# CNN's Veronica Hot or not



## freezorburn (Nov 20, 2008)

Veronica de la cruz Cnn News anchor

Yes, she is on my hot list am I off base here? Spanish/asian mix maybe.


----------



## koreshot (Nov 20, 2008)

I prefer Andersen Cooper.


----------



## WJenness (Nov 20, 2008)

I'm with you freezor...

-w


----------



## wa-loaf (Nov 20, 2008)

Her eyes are a little weird, but I'd say hot.


----------



## drjeff (Nov 20, 2008)

My personal preference tends to be more of the northern european facial structure,  other than that, I'd say that it could be quite easy to watch her deliver the news on CNN


----------



## Beetlenut (Nov 20, 2008)

koreshot said:


> I prefer Andersen Cooper.


 
What, no love for Wolf Blitzer?

I like Kiran Cehtry better


----------



## GrilledSteezeSandwich (Nov 20, 2008)

I'd hit it..


----------



## dmc (Nov 20, 2008)

GrilledSteezeSandwich said:


> I'd hit it..



Stand in line brother...


----------



## ctenidae (Nov 20, 2008)

All I have to say about that.


----------



## C2H5OH (Nov 20, 2008)

freezorburn said:


>



I think I see hair on her hands on this picture


----------



## GrilledSteezeSandwich (Nov 20, 2008)

drjeff said:


> My personal preference tends to be more of the northern european facial structure,  other than that, I'd say that it could be quite easy to watch her deliver the news on CNN



I thought you were going to say she has nice teeth...lol


----------



## drjeff (Nov 20, 2008)

GrilledSteezeSandwich said:


> I thought you were going to say she has nice teeth...lol



Actually if you look CLOSELY in this picture






the midline of her top 2 front teeth tips off to her left by a couple of millimeters, and doesn't run parallel with the midline of her nose   Stuff like that would drive me crazy if I had to look at it first thing in the morning everyday


----------



## WJenness (Nov 20, 2008)

ctenidae said:


> All I have to say about that.



Very nice...

-w


----------



## gladerider (Nov 20, 2008)

with ctenidae also. seen her picture last year. best looking reporter ever....


----------



## gladerider (Nov 20, 2008)

freez,  her looks and her last name tell me she is a filipino


----------



## dmc (Nov 20, 2008)

drjeff said:


> Actually if you look CLOSELY in this picture
> 
> 
> 
> ...



She has hairy arms.... thats hot...


----------



## dmc (Nov 20, 2008)

gladerider said:


> freez,  her looks and her last name tell me she is a filipino




The best of both worlds.... Asian and Hispanic...


----------



## koreshot (Nov 20, 2008)

drjeff said:


> My personal preference tends to be more of the northern european facial structure,  other than that, I'd say that it could be quite easy to watch her deliver the news on CNN



Racist! 

So you like hot white blondes, ha?  Tune into Fox News.


----------



## koreshot (Nov 20, 2008)

ctenidae said:


> All I have to say about that.



Looks like the news organizations are catching onto the whole "sex sells" thing.  I am sure she is a great reporter.


----------



## dmc (Nov 20, 2008)

koreshot said:


> Racist!
> 
> So you like hot white blondes, ha?  Tune into Fox News.

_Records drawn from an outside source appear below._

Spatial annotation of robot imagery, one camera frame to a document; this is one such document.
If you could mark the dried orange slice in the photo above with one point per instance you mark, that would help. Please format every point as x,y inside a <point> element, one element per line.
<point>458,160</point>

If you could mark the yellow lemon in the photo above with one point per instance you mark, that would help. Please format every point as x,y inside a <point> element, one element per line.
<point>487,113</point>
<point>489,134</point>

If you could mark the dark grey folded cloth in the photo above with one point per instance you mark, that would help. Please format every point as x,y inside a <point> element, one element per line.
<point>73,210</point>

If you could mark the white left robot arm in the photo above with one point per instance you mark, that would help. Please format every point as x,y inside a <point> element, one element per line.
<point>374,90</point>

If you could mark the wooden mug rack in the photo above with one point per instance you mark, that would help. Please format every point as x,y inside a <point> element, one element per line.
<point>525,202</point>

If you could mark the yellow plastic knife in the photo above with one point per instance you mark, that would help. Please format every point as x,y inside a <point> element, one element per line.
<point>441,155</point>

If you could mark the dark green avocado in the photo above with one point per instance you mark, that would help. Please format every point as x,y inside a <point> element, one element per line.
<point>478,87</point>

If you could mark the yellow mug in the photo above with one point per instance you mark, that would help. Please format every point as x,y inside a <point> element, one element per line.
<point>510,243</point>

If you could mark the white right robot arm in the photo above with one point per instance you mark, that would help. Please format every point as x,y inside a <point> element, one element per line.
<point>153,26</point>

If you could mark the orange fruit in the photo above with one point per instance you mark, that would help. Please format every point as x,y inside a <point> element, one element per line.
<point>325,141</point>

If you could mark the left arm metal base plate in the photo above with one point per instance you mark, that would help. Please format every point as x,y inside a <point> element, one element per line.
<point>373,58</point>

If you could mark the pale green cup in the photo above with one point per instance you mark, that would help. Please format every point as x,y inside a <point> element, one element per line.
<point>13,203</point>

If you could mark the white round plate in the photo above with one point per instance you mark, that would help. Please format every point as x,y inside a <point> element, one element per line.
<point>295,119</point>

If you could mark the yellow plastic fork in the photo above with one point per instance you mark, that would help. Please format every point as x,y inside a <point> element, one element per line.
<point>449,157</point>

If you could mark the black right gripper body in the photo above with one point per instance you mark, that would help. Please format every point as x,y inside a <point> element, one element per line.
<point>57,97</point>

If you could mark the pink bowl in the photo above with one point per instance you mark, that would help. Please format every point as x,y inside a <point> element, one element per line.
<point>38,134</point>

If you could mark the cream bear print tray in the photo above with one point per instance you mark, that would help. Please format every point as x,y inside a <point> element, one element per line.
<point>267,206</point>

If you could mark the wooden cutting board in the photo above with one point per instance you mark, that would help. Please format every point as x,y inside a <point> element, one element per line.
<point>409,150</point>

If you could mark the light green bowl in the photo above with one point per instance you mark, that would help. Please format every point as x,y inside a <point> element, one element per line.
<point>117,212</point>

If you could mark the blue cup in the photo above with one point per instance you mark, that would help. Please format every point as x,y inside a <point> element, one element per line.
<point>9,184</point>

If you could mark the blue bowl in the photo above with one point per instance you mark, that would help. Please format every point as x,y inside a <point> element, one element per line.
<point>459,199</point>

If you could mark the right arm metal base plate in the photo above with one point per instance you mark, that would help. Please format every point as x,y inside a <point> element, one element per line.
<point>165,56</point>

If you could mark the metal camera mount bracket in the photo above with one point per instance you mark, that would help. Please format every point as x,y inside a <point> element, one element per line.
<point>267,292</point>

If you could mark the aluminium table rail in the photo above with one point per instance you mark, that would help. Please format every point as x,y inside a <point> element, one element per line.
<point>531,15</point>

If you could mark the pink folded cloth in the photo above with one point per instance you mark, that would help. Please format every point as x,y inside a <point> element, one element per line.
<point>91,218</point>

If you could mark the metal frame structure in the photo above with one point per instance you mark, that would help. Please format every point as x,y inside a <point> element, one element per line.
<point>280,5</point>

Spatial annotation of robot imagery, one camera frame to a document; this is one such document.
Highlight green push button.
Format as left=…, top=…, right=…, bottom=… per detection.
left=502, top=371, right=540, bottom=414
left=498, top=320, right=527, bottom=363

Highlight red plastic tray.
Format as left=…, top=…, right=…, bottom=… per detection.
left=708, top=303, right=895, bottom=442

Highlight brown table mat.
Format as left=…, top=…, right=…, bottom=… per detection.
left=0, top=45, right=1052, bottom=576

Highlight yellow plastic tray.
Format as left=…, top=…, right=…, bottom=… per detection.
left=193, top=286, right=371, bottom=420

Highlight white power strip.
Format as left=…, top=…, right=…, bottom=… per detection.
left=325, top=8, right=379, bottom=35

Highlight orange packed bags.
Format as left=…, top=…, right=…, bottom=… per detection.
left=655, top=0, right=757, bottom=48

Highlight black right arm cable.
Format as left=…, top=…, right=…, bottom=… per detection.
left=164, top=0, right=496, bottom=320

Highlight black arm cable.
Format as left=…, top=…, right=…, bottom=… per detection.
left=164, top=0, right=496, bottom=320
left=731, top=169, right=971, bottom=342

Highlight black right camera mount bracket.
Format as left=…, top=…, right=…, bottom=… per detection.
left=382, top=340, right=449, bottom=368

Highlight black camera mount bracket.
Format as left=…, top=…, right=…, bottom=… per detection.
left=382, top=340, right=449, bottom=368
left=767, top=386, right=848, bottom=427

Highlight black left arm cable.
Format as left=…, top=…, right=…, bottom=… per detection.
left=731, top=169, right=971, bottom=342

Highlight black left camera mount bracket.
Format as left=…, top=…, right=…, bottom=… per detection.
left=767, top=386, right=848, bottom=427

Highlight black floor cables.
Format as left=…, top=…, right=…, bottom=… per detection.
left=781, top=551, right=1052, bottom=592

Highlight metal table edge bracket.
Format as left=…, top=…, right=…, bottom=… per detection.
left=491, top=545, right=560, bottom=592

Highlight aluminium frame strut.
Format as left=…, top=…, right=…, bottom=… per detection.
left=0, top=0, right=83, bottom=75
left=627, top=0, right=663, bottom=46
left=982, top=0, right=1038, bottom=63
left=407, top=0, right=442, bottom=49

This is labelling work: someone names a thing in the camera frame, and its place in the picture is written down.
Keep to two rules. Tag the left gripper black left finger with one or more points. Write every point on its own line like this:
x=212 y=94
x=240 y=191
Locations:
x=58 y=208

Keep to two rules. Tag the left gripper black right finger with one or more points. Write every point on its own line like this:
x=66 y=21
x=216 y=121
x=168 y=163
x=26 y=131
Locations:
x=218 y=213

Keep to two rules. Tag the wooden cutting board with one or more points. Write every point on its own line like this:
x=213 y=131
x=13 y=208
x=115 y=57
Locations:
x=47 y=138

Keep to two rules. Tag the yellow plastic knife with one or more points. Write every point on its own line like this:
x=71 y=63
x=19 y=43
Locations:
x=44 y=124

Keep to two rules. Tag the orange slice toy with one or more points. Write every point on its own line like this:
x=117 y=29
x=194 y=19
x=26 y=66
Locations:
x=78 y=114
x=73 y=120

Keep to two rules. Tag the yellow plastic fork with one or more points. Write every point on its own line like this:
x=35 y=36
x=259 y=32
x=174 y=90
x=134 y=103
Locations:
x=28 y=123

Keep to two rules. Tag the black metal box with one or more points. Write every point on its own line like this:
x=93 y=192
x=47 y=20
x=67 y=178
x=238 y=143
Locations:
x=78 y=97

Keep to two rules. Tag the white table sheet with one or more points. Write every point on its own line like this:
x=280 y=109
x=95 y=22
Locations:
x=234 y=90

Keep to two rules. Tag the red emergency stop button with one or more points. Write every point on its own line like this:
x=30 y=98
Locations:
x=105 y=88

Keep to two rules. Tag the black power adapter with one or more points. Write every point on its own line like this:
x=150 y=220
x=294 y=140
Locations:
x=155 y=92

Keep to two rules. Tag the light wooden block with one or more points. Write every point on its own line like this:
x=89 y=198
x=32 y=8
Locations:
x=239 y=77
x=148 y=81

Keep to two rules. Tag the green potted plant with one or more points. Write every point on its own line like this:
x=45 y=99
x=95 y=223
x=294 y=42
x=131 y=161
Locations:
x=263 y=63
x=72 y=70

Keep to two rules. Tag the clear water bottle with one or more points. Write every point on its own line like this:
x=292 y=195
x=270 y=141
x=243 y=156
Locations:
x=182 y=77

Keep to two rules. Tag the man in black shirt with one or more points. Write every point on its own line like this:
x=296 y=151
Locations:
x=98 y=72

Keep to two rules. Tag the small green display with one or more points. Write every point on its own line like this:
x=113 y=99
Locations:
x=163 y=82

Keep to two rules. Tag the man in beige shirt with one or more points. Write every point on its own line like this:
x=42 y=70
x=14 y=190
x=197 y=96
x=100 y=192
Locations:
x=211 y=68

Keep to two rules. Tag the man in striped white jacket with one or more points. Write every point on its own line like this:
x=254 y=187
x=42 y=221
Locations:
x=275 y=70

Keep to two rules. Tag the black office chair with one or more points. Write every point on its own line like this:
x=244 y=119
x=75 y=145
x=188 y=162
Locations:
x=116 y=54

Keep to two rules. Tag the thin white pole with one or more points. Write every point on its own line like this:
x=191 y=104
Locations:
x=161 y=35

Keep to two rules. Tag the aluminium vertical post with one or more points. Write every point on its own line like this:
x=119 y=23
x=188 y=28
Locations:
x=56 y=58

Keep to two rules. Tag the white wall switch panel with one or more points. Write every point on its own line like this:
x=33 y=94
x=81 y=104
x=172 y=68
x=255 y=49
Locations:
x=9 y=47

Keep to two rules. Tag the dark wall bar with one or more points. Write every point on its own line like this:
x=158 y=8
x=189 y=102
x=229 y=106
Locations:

Conservatives seem to respond to cute blonds with tight skirts...

IE: Fox and Friends...


----------



## Geoff (Nov 20, 2008)

WJenness said:


> Very nice...
> 
> -w



It's not fair to compare Melissa Theuriau to any of the CNN woofers.  She's French so she surrenders easily, too.  







If you search her on Google Images with safe search off, you also get the paparizzi topless beach shots.  I'll put a 'safe for work' version up....


----------



## dmc (Nov 20, 2008)

Wow..  Now I'm really "turned on"....


----------



## Geoff (Nov 20, 2008)




----------



## deadheadskier (Nov 20, 2008)

I'm a fan of Solidade as far as CNN women are concerned






My girl is definitely Hazel Mae though for Comcast Sports Network


----------



## SkiDork (Nov 20, 2008)

plus she has bad elbows...


----------



## Beetlenut (Nov 20, 2008)

deadheadskier said:


> I'm a fan of  as far as CNN women are concerned


 
Yea Solidade's a hottie! I remember her when she was a reporter on a kids show as a kid herself. Quite a unique name!


----------



## drjeff (Nov 20, 2008)

koreshot said:


> Racist!
> 
> So you like hot white blondes, ha?  Tune into Fox News.



Well aware of Fox News  

Blondes/Brunette's/Red Heads - all good in my book.  Just something about black haired women that doesn't float my boat - might have something to do with a certain ex college girlfriend though


----------



## hardline (Nov 20, 2008)

the problem with most women comentators/reports is they are way over opinionated. they are always right, no matter what they are talking about. gets old real fast but they are not the all knowing all seeing eye so give it a rest. this is a genneralization but i dated a girl that is on this job path so i have some exeriance.


----------



## drjeff (Nov 20, 2008)

hardline said:


> the problem with most women comentators/reports is they are way over opinionated. they are always right, no matter what they are talking about. gets old real fast but they are not the all knowing all seeing eye so give it a rest. this is a genneralization but i dated a girl that is on this job path so i have some exeriance.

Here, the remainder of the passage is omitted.